Hooray!
Nothing like another gap up at the open and a fizzled rally on the first day of the month.
With all the players flush with cash following the best January since 1997 (shows how horrible the market has been over the past 15 years), there had to be someplace to put all that money to work. Bingo! Let's buy some stocks!
But, let's not get carried away, like last month, when the gains on the first trading day of the month (January 3) was about 2/5ths of the gains for the entire month and after options expiration on Friday, January 20, stocks stalled, ending the month three points lower from that date on the S&P and 87 points lower on the Dow.
The possible excuses catalysts for the meteoric rise at the open and through the early afternoon were various, but hardly worth the triple-digit gains on the Dow (up 151 points at the peak), including the excitement over the imminent IPO of Facebook, the ADP Employment Change (showing 170,000 new private sector jobs in January, below consensus), the 54.1 read on the ISM index (also below expectations) or the "any day now" word from Europe on the Greek debt deal.

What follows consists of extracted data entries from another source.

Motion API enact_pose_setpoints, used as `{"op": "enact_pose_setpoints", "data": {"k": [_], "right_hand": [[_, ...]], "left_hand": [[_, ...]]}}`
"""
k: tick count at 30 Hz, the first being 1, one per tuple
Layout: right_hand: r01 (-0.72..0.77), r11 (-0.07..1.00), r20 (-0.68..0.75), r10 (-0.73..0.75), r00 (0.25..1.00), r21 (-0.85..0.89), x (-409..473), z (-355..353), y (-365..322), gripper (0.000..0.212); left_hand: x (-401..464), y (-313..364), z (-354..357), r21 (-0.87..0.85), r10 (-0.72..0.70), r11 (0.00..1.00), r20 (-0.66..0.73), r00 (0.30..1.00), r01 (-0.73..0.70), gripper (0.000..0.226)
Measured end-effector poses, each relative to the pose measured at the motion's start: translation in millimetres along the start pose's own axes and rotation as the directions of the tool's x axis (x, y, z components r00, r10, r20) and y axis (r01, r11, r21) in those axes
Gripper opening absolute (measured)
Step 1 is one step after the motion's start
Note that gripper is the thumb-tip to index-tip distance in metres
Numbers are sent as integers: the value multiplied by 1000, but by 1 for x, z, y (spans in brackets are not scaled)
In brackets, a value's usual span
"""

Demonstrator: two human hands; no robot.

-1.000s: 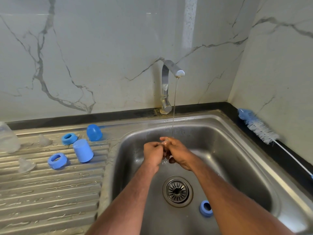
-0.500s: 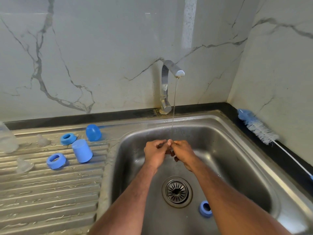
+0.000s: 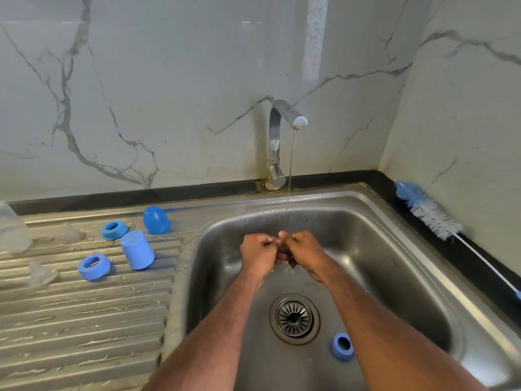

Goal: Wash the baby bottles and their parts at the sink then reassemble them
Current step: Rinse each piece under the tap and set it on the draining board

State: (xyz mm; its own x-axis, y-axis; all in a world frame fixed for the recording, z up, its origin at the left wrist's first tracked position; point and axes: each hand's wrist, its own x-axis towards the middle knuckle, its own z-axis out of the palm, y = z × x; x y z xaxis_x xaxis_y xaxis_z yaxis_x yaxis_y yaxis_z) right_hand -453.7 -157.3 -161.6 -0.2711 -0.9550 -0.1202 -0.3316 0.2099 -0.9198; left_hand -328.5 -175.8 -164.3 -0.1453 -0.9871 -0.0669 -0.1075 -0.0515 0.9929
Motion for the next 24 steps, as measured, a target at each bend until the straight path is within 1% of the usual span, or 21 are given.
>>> {"op": "enact_pose_setpoints", "data": {"k": [2,3,4,6,8,11,12,13,15,16,17,18,20,22,24], "right_hand": [[-1,992,125,-15,992,126,-5,0,-3,36],[13,988,143,-35,989,151,-7,2,-5,30],[30,988,126,-49,991,152,-8,3,-6,26],[52,996,31,-54,998,77,-7,6,-8,26],[47,999,-69,-48,996,-11,-5,9,-8,28],[24,999,-212,-29,977,-23,-1,8,-4,40],[14,1000,-217,-16,976,-8,0,6,-2,41],[3,1000,-178,3,984,30,1,5,-2,38],[-21,980,-8,24,1000,199,-2,1,-5,21],[-38,959,66,19,998,282,-4,-2,-7,18],[-41,944,99,8,995,329,-5,-4,-8,26],[-27,944,94,-5,996,328,-6,-5,-10,31],[20,971,34,-29,999,239,-7,-4,-11,29],[63,987,-61,-54,997,146,-5,-3,-9,31],[106,993,-146,-98,984,49,-4,-3,-10,39]], "left_hand": [[2,0,-3,-73,-50,996,-29,998,47,15],[2,0,-3,-102,-67,993,-26,997,64,16],[2,0,-3,-113,-73,991,-13,997,72,16],[3,-1,-2,-107,-47,993,6,999,47,17],[5,-2,-2,-64,8,998,25,1000,-6,16],[1,-4,3,27,88,995,116,989,-92,19],[-1,-4,5,21,98,995,136,986,-102,19],[-1,-5,5,-15,99,995,143,985,-98,18],[0,-7,3,-136,79,989,120,990,-62,15],[1,-7,1,-201,51,979,97,994,-30,15],[5,-8,-1,-252,17,968,81,997,4,16],[6,-8,-3,-281,-5,959,77,997,27,17],[7,-8,-5,-280,-25,959,75,997,45,19],[9,-10,-5,-166,-38,985,44,998,45,25],[11,-14,-6,-23,-60,998,-26,998,59,35]]}}
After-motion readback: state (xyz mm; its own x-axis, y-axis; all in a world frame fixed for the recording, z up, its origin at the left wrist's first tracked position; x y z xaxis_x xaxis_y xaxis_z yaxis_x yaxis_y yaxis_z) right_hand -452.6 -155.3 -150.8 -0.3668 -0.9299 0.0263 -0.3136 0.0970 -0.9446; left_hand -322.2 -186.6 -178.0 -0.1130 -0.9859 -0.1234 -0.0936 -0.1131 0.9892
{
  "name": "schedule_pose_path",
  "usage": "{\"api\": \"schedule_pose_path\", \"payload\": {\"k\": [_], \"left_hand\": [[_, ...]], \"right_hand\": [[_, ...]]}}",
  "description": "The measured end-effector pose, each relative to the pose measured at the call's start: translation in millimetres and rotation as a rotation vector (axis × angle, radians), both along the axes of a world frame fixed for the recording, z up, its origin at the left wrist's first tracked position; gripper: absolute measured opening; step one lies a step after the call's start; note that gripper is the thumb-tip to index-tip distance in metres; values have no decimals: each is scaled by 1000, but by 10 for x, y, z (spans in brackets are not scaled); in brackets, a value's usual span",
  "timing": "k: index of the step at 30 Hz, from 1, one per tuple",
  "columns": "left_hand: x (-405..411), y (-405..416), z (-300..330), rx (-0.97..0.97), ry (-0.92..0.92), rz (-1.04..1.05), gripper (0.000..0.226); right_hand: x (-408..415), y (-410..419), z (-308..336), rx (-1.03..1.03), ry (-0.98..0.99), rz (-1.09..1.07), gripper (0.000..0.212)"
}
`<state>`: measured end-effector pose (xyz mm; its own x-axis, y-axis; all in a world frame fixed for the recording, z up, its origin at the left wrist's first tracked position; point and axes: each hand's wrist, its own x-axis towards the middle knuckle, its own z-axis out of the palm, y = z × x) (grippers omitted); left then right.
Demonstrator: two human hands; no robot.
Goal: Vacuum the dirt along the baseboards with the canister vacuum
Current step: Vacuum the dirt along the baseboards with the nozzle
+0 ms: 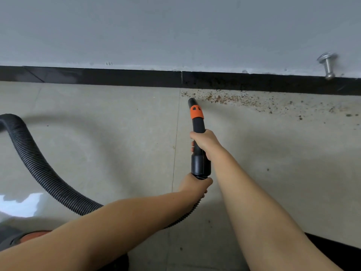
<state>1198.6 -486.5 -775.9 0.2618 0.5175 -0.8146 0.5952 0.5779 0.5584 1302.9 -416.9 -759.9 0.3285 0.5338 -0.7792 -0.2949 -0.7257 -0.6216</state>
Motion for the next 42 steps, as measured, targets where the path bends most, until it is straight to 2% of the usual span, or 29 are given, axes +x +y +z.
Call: {"api": "schedule_pose_path", "payload": {"k": [11, 21, 28, 31, 42], "left_hand": [[485, -175, 90, -37, -112, -165, 18], [278, -2, 64, 29, -20, -23, 29], [159, 36, 68, 46, -2, 27, 23], [218, 50, 137, 23, -1, -25, 18], [689, -79, 79, -11, -68, -200, 24]], "right_hand": [[636, -368, 6, -22, -81, -253, 9], [334, -24, -9, 20, -23, -121, 13], [183, 79, -25, 12, 25, -38, 17], [283, 36, -17, 14, 31, -58, 16], [861, -326, -49, -19, -50, -286, 12]]}}
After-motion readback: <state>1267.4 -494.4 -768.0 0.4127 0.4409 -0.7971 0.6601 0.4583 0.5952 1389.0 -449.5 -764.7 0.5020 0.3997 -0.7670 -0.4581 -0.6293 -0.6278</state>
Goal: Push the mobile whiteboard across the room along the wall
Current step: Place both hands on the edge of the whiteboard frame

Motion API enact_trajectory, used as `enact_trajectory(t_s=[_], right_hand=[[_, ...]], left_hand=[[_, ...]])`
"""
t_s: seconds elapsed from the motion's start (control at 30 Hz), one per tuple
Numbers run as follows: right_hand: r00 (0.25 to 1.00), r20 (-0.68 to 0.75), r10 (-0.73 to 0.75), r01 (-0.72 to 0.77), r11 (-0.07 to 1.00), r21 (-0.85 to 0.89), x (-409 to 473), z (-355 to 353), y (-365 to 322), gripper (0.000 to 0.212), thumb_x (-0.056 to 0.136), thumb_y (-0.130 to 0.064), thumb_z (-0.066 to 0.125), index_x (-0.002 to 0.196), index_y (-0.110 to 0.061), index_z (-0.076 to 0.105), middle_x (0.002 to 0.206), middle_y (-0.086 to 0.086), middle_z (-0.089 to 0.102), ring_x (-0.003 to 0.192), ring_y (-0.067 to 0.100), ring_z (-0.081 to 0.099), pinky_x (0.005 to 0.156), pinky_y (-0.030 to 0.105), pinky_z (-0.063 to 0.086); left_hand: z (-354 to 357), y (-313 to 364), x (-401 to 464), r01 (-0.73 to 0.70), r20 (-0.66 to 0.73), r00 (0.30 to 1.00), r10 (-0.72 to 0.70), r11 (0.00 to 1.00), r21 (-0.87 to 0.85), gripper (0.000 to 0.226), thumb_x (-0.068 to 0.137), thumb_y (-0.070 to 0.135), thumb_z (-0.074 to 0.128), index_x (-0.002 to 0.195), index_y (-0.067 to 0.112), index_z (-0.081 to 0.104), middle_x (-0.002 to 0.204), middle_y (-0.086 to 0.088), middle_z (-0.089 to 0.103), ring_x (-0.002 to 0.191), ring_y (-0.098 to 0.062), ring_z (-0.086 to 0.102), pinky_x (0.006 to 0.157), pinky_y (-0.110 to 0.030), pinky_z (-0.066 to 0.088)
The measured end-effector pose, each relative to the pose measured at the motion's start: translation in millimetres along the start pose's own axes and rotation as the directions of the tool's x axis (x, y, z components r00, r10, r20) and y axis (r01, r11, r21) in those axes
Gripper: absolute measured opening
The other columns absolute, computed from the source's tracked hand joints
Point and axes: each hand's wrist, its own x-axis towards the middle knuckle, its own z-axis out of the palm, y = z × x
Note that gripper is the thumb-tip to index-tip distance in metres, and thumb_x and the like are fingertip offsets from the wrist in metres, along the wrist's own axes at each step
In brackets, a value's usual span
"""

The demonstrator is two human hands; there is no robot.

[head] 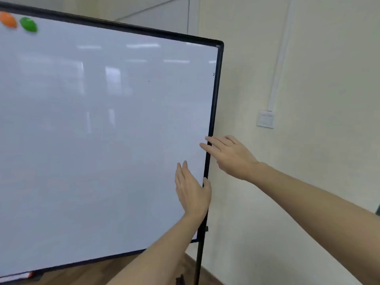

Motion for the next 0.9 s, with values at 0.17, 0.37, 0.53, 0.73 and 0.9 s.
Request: enact_trajectory(t_s=[0.17,0.37,0.53,0.73,0.9], right_hand=[[0.984,-0.05,-0.169,0.159,0.973,-0.17,63,94,82,0.076,0.081,0.007,0.063,0.15,-0.017,0.042,0.158,0.018,0.037,0.143,0.035,0.038,0.115,0.05,0.033],[0.841,-0.255,-0.477,0.387,0.86,-0.334,133,162,160,0.074,0.092,0.013,0.05,0.154,-0.024,0.034,0.16,0.011,0.031,0.148,0.033,0.027,0.118,0.052,0.032],[0.549,-0.578,-0.603,0.461,0.796,-0.393,167,192,162,0.034,0.102,-0.009,0.058,0.133,-0.02,0.064,0.141,0.014,0.058,0.129,0.038,0.054,0.103,0.051,0.051],[0.184,-0.663,-0.726,0.604,0.615,-0.506,203,215,171,0.023,0.102,-0.006,0.055,0.119,-0.012,0.071,0.128,0.014,0.07,0.122,0.039,0.061,0.104,0.052,0.049],[-0.022,-0.77,-0.637,0.657,0.572,-0.492,226,236,169,0.022,0.098,-0.002,0.06,0.109,-0.012,0.076,0.115,0.01,0.077,0.108,0.037,0.07,0.095,0.044,0.058]], left_hand=[[99,-5,94,0.058,-0.156,0.986,-0.061,0.998,-0.027,0.099,0.083,0.029,0.07,0.154,0.015,0.001,0.164,-0.012,-0.004,0.151,-0.029,-0.003,0.118,-0.047,0.018],[185,-5,161,0.154,-0.348,0.926,-0.148,0.988,-0.009,0.126,0.075,0.038,0.077,0.149,0.023,-0.023,0.159,-0.01,-0.031,0.148,-0.031,-0.023,0.117,-0.061,0.002],[220,-14,193,0.224,-0.572,0.804,-0.161,0.974,0.041,0.132,0.069,0.034,0.081,0.15,0.019,-0.023,0.156,-0.004,-0.038,0.148,-0.031,-0.023,0.114,-0.066,-0.002],[239,-17,222,0.306,-0.762,0.629,-0.155,0.95,0.059,0.122,0.07,0.018,0.074,0.152,0.023,-0.017,0.164,-0.008,-0.014,0.15,-0.024,-0.016,0.118,-0.062,0.003],[248,-22,236,0.383,-0.813,0.57,-0.119,0.914,0.136,0.12,0.072,0.003,0.065,0.148,0.03,-0.024,0.163,-0.004,-0.016,0.15,-0.022,-0.018,0.12,-0.057,0.002]])
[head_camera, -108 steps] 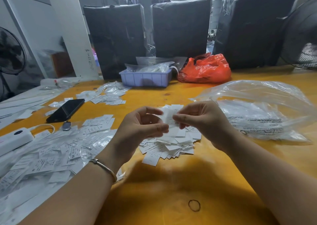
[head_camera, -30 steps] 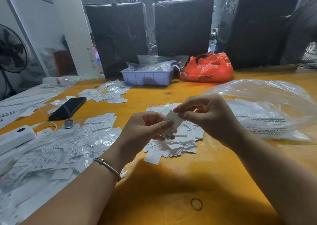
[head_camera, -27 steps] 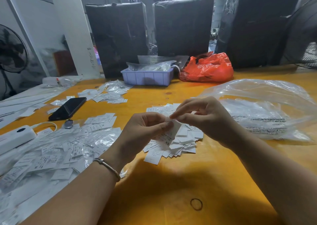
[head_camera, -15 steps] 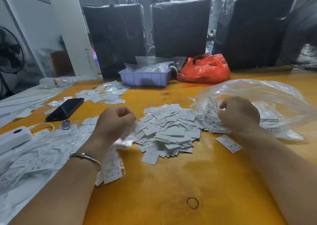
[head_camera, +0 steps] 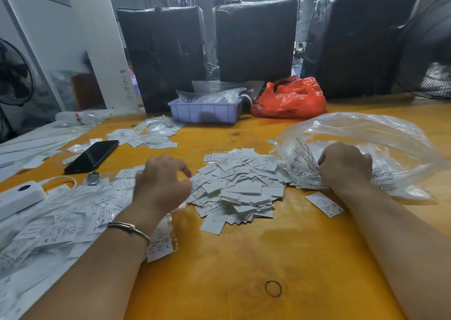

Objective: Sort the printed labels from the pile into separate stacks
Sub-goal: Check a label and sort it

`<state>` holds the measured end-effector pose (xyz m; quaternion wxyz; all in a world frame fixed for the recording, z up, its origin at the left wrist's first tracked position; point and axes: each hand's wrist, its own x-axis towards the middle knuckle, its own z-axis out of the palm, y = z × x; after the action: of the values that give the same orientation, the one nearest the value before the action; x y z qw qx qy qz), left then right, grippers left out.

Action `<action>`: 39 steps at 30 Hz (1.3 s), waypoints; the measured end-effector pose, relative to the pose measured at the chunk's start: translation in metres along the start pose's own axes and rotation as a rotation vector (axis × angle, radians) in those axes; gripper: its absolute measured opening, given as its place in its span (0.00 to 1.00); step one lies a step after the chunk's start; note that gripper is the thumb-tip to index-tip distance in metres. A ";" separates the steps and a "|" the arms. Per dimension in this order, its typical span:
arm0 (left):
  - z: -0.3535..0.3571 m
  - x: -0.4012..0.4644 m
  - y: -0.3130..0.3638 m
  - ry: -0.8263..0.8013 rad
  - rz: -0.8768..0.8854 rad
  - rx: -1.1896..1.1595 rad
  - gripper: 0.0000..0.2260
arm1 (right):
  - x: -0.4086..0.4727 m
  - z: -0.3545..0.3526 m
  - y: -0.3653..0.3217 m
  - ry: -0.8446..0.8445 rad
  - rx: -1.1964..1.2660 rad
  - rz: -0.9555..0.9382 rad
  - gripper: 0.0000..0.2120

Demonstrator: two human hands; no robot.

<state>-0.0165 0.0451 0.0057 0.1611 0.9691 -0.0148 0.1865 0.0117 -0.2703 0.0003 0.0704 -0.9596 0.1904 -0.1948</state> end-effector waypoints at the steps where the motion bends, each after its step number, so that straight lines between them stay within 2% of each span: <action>1: 0.004 -0.002 0.005 0.021 0.116 -0.090 0.08 | 0.000 0.001 0.000 0.010 0.002 -0.003 0.12; 3: 0.011 -0.007 0.017 0.006 0.332 -0.223 0.10 | 0.000 0.004 -0.001 0.010 -0.004 -0.019 0.16; 5: 0.020 -0.009 0.030 -0.071 0.463 -0.246 0.14 | 0.000 0.006 -0.001 -0.023 -0.030 -0.039 0.15; 9: 0.035 -0.011 0.047 -0.159 0.551 -0.142 0.18 | 0.002 0.008 0.000 0.061 -0.036 -0.038 0.10; 15: 0.035 -0.015 0.051 -0.025 0.640 -0.140 0.15 | 0.001 0.006 0.001 0.106 0.083 -0.011 0.06; 18: 0.034 -0.017 0.051 0.008 0.648 -0.147 0.09 | 0.001 0.003 0.001 0.124 0.136 -0.007 0.09; 22: 0.035 -0.017 0.048 0.086 0.677 -0.111 0.07 | -0.003 0.000 0.000 0.183 0.344 0.006 0.09; 24: 0.034 -0.018 0.049 0.142 0.652 -0.198 0.05 | -0.005 -0.003 -0.004 0.175 0.452 0.028 0.10; 28: 0.025 -0.016 0.046 0.221 0.456 -0.476 0.05 | -0.016 -0.012 -0.017 0.180 0.663 -0.008 0.11; 30: 0.019 -0.014 0.044 0.192 0.338 -0.640 0.08 | -0.026 -0.018 -0.028 0.101 0.824 -0.078 0.10; 31: 0.015 -0.014 0.043 0.146 0.274 -0.750 0.08 | -0.032 -0.021 -0.035 0.009 0.962 -0.121 0.09; 34: 0.005 -0.015 0.040 -0.043 0.094 -1.139 0.07 | -0.048 -0.029 -0.053 -0.396 1.359 -0.237 0.05; 36: 0.000 -0.017 0.038 -0.152 0.037 -1.281 0.06 | -0.053 -0.030 -0.057 -0.605 1.469 -0.279 0.05; 39: -0.005 -0.016 0.034 -0.268 -0.002 -1.350 0.06 | -0.056 -0.032 -0.056 -0.741 1.495 -0.330 0.07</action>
<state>-0.0360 0.0140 0.0148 0.7265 0.6711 -0.1466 0.0149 -0.0299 -0.1992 0.0222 0.7143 -0.6779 -0.1663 0.0495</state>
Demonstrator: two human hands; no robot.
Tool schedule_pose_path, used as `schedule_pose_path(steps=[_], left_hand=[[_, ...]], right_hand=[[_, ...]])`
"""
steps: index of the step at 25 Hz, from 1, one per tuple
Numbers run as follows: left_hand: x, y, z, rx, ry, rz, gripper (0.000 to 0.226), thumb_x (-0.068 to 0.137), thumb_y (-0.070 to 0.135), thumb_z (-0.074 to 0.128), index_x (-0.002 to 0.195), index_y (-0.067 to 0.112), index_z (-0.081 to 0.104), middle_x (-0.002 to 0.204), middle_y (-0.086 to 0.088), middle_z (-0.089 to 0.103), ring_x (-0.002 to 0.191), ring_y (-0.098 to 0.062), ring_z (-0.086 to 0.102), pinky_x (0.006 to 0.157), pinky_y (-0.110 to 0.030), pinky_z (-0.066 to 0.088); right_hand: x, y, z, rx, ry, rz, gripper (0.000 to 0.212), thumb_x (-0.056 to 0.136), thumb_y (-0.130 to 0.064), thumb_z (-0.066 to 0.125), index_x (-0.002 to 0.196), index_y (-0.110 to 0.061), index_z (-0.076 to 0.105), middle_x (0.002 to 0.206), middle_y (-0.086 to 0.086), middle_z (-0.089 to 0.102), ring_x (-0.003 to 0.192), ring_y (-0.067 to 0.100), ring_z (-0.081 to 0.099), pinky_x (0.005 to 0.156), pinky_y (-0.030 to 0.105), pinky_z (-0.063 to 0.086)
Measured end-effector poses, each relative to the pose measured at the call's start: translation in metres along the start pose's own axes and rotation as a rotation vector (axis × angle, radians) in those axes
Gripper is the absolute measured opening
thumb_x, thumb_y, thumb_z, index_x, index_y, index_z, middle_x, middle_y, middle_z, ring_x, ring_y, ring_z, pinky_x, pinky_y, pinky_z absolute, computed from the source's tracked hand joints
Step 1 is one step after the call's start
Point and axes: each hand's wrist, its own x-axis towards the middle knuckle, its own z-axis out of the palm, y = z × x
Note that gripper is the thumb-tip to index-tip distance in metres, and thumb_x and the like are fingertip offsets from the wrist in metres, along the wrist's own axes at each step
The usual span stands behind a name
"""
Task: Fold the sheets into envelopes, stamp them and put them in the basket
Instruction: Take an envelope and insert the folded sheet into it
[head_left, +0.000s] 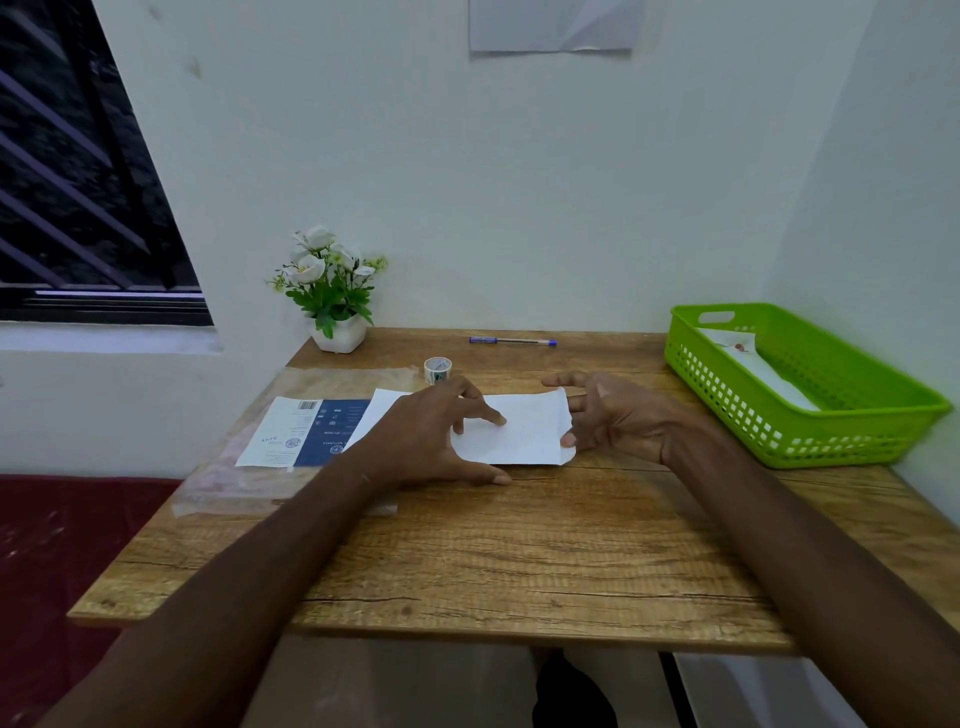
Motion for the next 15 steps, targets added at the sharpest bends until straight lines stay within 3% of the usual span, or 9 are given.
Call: schedule_pose_path(steps=[3, 6, 10, 12, 15], left_hand=[[0.0, 0.003, 0.001, -0.012, 0.003, -0.029, 0.086, 0.058, 0.101, 0.049, 0.125, 0.049, 0.065, 0.119, 0.024, 0.053, 0.095, 0.0, 0.055, 0.082, -0.026, 0.05], [0.001, 0.002, 0.001, 0.014, 0.063, -0.044, 0.079, 0.065, 0.099, 0.045, 0.118, 0.046, 0.07, 0.113, 0.024, 0.057, 0.087, 0.001, 0.057, 0.077, -0.028, 0.051], [0.002, -0.002, 0.001, 0.072, 0.179, -0.079, 0.051, 0.08, 0.078, 0.061, 0.112, 0.04, 0.072, 0.106, 0.019, 0.067, 0.08, 0.002, 0.058, 0.068, -0.024, 0.046], [0.001, -0.002, 0.001, 0.066, 0.219, -0.087, 0.048, 0.081, 0.074, 0.064, 0.113, 0.038, 0.071, 0.106, 0.019, 0.068, 0.085, 0.0, 0.059, 0.072, -0.025, 0.049], [-0.003, -0.001, 0.001, 0.079, 0.34, -0.075, 0.055, 0.077, 0.076, 0.067, 0.115, 0.036, 0.071, 0.119, 0.016, 0.068, 0.116, -0.007, 0.057, 0.095, -0.037, 0.049]], right_hand=[[0.0, 0.0, 0.001, 0.056, 0.077, 0.006, 0.078, 0.071, 0.015, 0.074, 0.138, -0.01, 0.045, 0.114, 0.02, 0.069, 0.092, 0.032, 0.073, 0.069, 0.044, 0.062], [0.002, 0.004, 0.007, 0.003, 0.111, -0.014, 0.083, 0.064, 0.0, 0.088, 0.136, -0.008, 0.047, 0.114, 0.016, 0.069, 0.091, 0.027, 0.074, 0.067, 0.039, 0.061], [0.008, 0.008, 0.009, -0.157, 0.234, -0.043, 0.073, 0.065, 0.013, 0.085, 0.127, -0.008, 0.054, 0.116, 0.021, 0.072, 0.096, 0.033, 0.074, 0.056, 0.033, 0.057], [0.008, 0.008, 0.008, -0.191, 0.269, -0.073, 0.065, 0.067, 0.016, 0.081, 0.123, -0.006, 0.056, 0.109, 0.019, 0.075, 0.094, 0.032, 0.074, 0.053, 0.031, 0.055], [0.008, 0.002, -0.002, -0.287, 0.489, -0.15, 0.047, 0.072, 0.01, 0.074, 0.113, -0.013, 0.064, 0.107, 0.014, 0.075, 0.093, 0.025, 0.072, 0.064, 0.031, 0.054]])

No, it was just those crazy Wall Street guys with cash on hand and time to waste that led to the "giddy-up" on the first day of February. Perhaps April Fool's Day was bumped up a couple of months.
What killed the rally was day-trading, as usual, as the smartest guys got the heck out of the way, before American Airlines (AMR) announced that it would lay off 13,000 workers, their pension plans to be likely administered by the Pension Benefit Guaranty Corporation (PBGC), otherwise known as the federal government, AKA, me, you and the rest of working Americans, something that was discussed on this very blog about six years ago.
Yep, this was a swell rally, even though it only lasted about four hours. Prepare for tomorrow's gap down at the open and Friday's slaughter when non-farm payrolls reveal that the birth-death model accounted for about 300,000 phantom jobs created in 2011.
And the president, now known as the landlord-in-chief, announced a broad plan to save the hundreds of thousands of people with underwater mortgages. Too bad Mr. Obama didn't disclose to the cheering throng in Falls Church that his plan has exactly zero chance of passing through congress because it requires the banks to pony up some money to fund these write-downs. The program to rent out already foreclosed-upon homes will move forward, however, bringing the slums directly to a neighborhood near you.
(Personally, I'm still waiting for car dealerships to give away new cars as long as the buyer signs an oath to only buy gas from ExxonMobil. I want a Veloster, or, something like that.)
Happy days!
Dow 12,716.31, +83.40 (0.66%)
NASDAQ 2,848.27, +34.43 (1.22%)
S&P 500 1,324.08, +11.67 (0.89%)
NYSE Composite 7,940.29, +101.81 (1.30%)
NASDAQ Volume 2,046,891,250
NYSE Volume 4,380,622,000
Combined NYSE & NASDAQ Advance - Decline: 4505-1144
Combined NYSE & NASDAQ New highs - New lows: 441-21 (now, that's extreme! Time to sell.)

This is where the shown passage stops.